L’occupazione è cresciuta, ma l’Italia resta fanalino di coda in Europa

Nonostante l’aumento dei posti di lavoro, il Belpaese resta ultimo nella classifica dell’impiego. Preoccupano i divari occupazionali tra uomini e donne e tra giovani e adulti.

Stranezze della statistica. Secondo i dati diffusi da Eurostat, l’ufficio statistico dell’Unione Europea (Ue), il tasso di occupazione italiano, tra i 15 e 64 anni, ha mostrato una crescita tendenziale positiva rispetto agli anni scorsi. Tuttavia, malgrado le buone nuove, l’Italia resta ultima per tasso di occupazione tra i 27 Paesi dell’Unione. La disparità risulta ancora più accentuata se si confronta il tasso occupazionale delle donne, al 53,1% in Italia e al 66%, mediamente, in Europa.

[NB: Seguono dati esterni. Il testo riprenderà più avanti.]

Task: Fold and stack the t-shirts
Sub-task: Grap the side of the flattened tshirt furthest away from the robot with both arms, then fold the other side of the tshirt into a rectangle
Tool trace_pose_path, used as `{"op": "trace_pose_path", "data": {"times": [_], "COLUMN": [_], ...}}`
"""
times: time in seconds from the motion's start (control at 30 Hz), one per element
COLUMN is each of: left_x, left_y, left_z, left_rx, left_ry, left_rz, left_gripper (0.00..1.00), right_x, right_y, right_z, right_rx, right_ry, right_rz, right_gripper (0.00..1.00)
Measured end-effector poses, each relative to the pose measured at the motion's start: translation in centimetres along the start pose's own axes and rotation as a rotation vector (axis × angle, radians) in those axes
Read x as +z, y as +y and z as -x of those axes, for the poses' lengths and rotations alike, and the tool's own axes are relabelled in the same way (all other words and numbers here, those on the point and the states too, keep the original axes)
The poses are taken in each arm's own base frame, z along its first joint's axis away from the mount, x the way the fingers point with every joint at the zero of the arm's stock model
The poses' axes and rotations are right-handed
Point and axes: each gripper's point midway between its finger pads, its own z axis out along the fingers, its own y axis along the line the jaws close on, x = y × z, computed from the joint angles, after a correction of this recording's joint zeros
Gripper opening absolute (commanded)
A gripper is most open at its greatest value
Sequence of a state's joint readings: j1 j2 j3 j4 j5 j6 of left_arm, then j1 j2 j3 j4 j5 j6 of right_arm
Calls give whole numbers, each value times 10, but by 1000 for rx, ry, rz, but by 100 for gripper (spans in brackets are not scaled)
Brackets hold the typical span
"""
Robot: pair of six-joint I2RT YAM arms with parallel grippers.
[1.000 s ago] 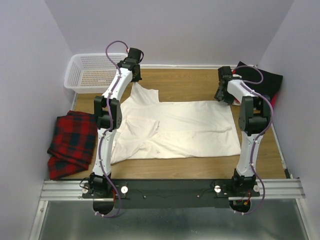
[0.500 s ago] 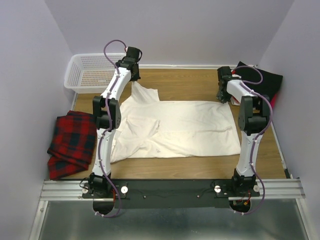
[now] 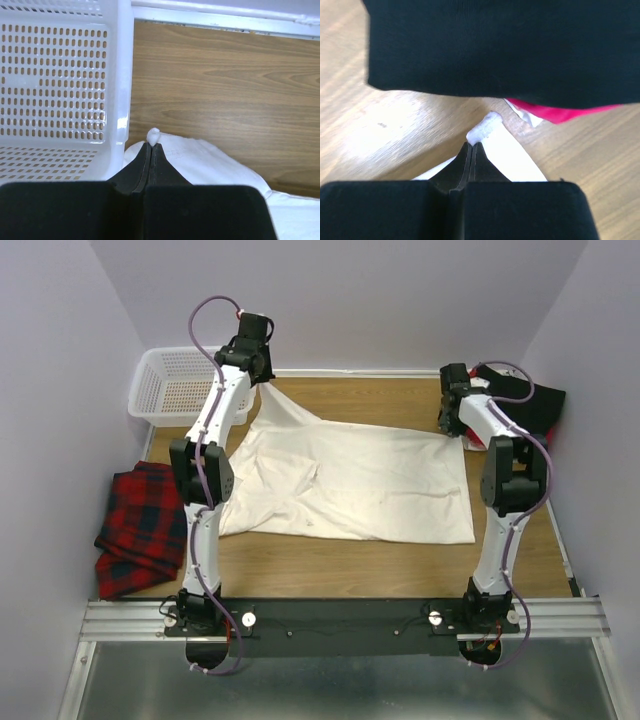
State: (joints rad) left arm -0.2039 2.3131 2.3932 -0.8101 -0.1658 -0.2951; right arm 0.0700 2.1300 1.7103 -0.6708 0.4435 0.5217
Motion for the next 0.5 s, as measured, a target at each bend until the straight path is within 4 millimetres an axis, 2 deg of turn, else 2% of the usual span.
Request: {"op": "trace_pose_path", "data": {"times": [0.13, 0.23, 0.37, 0.5], "left_x": [-19, -30, -43, -59], "left_y": [1, 5, 13, 27], "left_z": [7, 2, -19, -55], "left_rx": [-3, -1, 7, 19], "left_ry": [-17, -4, 42, 115], "left_rz": [-6, -2, 13, 50], "left_gripper": [0, 0, 0, 0], "right_x": [-20, -34, -48, -53], "right_y": [-3, -7, -17, -28], "right_z": [13, 17, 9, -10], "right_rx": [19, 29, 29, 18], "right_ry": [-35, -51, -46, -14], "right_rz": [22, 38, 47, 45], "right_gripper": [1, 1, 1, 1]}}
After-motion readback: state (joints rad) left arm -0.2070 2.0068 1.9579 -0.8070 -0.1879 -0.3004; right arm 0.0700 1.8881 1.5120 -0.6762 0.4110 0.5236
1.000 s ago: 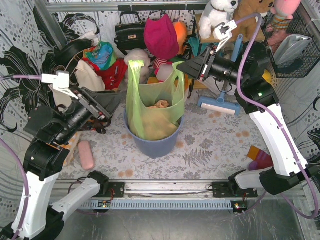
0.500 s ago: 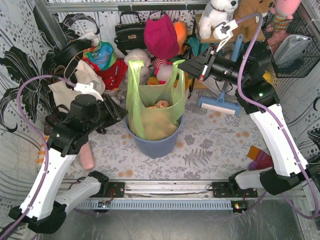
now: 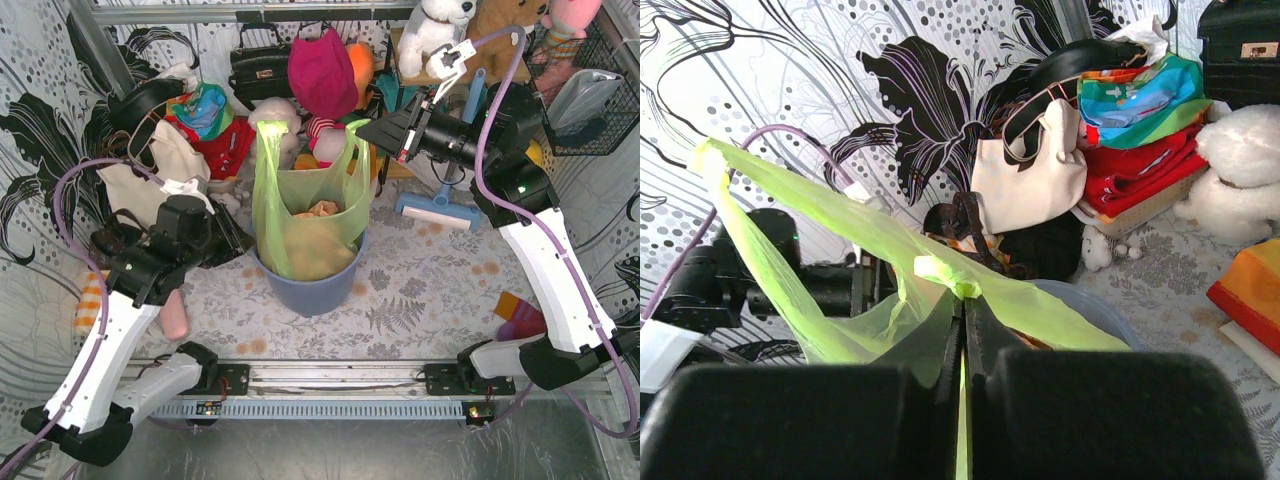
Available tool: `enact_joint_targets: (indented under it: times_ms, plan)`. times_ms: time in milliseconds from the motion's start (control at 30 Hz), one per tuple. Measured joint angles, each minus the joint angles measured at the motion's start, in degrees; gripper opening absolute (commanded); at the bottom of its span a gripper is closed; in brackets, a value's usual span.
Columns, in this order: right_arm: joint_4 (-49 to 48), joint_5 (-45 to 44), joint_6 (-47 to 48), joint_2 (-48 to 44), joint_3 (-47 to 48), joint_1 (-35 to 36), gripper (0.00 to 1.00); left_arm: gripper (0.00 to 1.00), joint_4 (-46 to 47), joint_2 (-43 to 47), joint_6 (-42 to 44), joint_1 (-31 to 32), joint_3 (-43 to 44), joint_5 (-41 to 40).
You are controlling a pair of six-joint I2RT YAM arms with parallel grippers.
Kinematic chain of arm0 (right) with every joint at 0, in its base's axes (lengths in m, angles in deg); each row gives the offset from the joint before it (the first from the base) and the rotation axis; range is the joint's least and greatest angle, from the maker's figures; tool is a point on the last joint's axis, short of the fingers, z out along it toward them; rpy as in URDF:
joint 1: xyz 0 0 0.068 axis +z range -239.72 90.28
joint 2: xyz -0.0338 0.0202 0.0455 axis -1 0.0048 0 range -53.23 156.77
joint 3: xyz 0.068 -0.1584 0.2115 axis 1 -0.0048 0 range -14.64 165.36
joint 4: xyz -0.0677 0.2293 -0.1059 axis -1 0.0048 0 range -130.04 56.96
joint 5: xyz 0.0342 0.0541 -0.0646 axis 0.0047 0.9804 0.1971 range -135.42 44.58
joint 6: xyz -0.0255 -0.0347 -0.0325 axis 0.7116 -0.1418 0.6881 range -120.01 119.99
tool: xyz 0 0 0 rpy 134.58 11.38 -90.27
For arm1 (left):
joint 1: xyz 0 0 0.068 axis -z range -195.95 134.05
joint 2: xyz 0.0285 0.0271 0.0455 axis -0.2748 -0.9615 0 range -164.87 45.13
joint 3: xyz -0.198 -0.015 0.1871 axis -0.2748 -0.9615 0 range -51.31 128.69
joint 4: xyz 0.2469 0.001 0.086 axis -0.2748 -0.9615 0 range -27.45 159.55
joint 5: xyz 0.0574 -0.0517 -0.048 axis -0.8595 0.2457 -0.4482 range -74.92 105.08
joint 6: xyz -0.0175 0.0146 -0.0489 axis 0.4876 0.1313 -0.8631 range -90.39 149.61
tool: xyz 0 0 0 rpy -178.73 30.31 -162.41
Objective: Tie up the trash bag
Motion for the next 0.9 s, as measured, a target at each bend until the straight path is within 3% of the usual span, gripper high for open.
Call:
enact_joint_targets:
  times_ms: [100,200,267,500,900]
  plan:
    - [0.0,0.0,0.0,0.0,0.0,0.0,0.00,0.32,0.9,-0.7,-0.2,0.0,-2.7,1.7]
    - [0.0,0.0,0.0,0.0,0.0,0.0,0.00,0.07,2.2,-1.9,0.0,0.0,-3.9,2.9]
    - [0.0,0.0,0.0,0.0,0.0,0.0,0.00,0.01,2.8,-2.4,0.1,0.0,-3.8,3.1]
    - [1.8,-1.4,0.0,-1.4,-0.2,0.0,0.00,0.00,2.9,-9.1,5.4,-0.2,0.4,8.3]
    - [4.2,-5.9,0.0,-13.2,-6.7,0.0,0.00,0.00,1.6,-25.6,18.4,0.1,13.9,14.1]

Il tasso di occupazione maschile nazionale si è attestato al 71,3% degli uomini ed è relativo alla fascia d’età tra i 15 e 64 anni. Divario ancora più ridotto tra i maschi di età compresa tra i 25 e 64 anni, 84,4% il dato nazionale e 87,5% quello europeo. Come si è visto, il punto dolente è il divario dell’occupazione femminile, a cui si aggiunge quella giovanile. In tutti i raggruppamenti per età, l’Italia manifesta il fiato corto. Se si fa riferimento all’occupazione maschile compresa tra i 15 e 24 anni d’età, la media europea è al 36,9%, mentre il dato nazionale al 23,6%. Un divario del 13,3%, una cifra non di poco conto, da cui si comprende l’efficacia delle politiche economiche e sociali dei diversi Paesi.

Striscione disoccupazione giovanile
Tra i giovani l’occupazione europea è, in media, al 34,8%, in Italia al 19,2

Il gap cresce confrontando l’occupazione giovanile femminile con quella maschile. Tra i giovani l’occupazione europea è, in media, al 34,8%, in Italia al 19,2. Ma anche nella fascia d’età di mezzo, il risultato non cambia, sostanzialmente. L’occupazione femminile nazionale, infatti, nella fascia d’età tra i 25 e i 54 anni, si attesta al 64,6%, quella europea al 77,8%. Raffrontando solo i dati tra l’occupazione maschile e femminile, emerge un divario netto di 20 punti percentuali, in crescita rispetto ai dati precedenti.

Nella fascia d’età complessiva, ossia tra i 15 e 64 anni, il divario è di 18,2%. Come dire cambiando l’ordine degli addendi, il risultato non cambia, come recita la proprietà commutativa dell’addizione. Nel senso che, nel caso in questione, cambiando l’ordine delle fasce d’età il risultato è, più o meno, identico. A pagare il prezzo più alto, infatti, sono sempre le donne, che risultano le più svantaggiate perché devono sopportare il peso della cura della famiglia (bambini e genitori anziani) e del lavoro. E non sempre ci riescono, a causa della inefficacia del welfare state, con la mancanza di strutture idonee, quali nidi per l’infanzia, asili e scuola a tempo pieno. Il divario cresce man mano che si scende tra le fasce più giovani.

A pagare il prezzo più alto sono sempre le donne, che risultano le più svantaggiate perché devono sopportare il peso della cura della famiglia

I numeri, malgrado la loro aridità e freddezza, dimostrano una realtà diversa da quella che viene raccontata dal giornalismo “mainstream” e dalla compagine governativa, sempre pronta ad enfatizzare la propria iniziativa.

Se esiste questo gap con l’Europa e se nell’Unione siamo praticamente all’ultimo posto nell’occupazione in generale e in quella femminile e giovanile in particolare, qualche domanda bisogna porsela. Non è colpa del destino cinico e baro, ma è il frutto di precise politiche del lavoro rivelatesi, allo stato dei fatti, inadeguate, inefficienti e incapaci di essere il motore trainante di una rinascita per l’occupazione. Uno degli effetti più deleteri è la cosiddetta “fuga dei cervelli” all’estero, ossia l’emigrazione verso Paesi stranieri di persone di talento o alta specializzazione professionale formatesi sul suolo patrio. Si riuscirà a trovare la formula giusta per risolvere l’arcano? Ce lo auguriamo con tutto il cuore!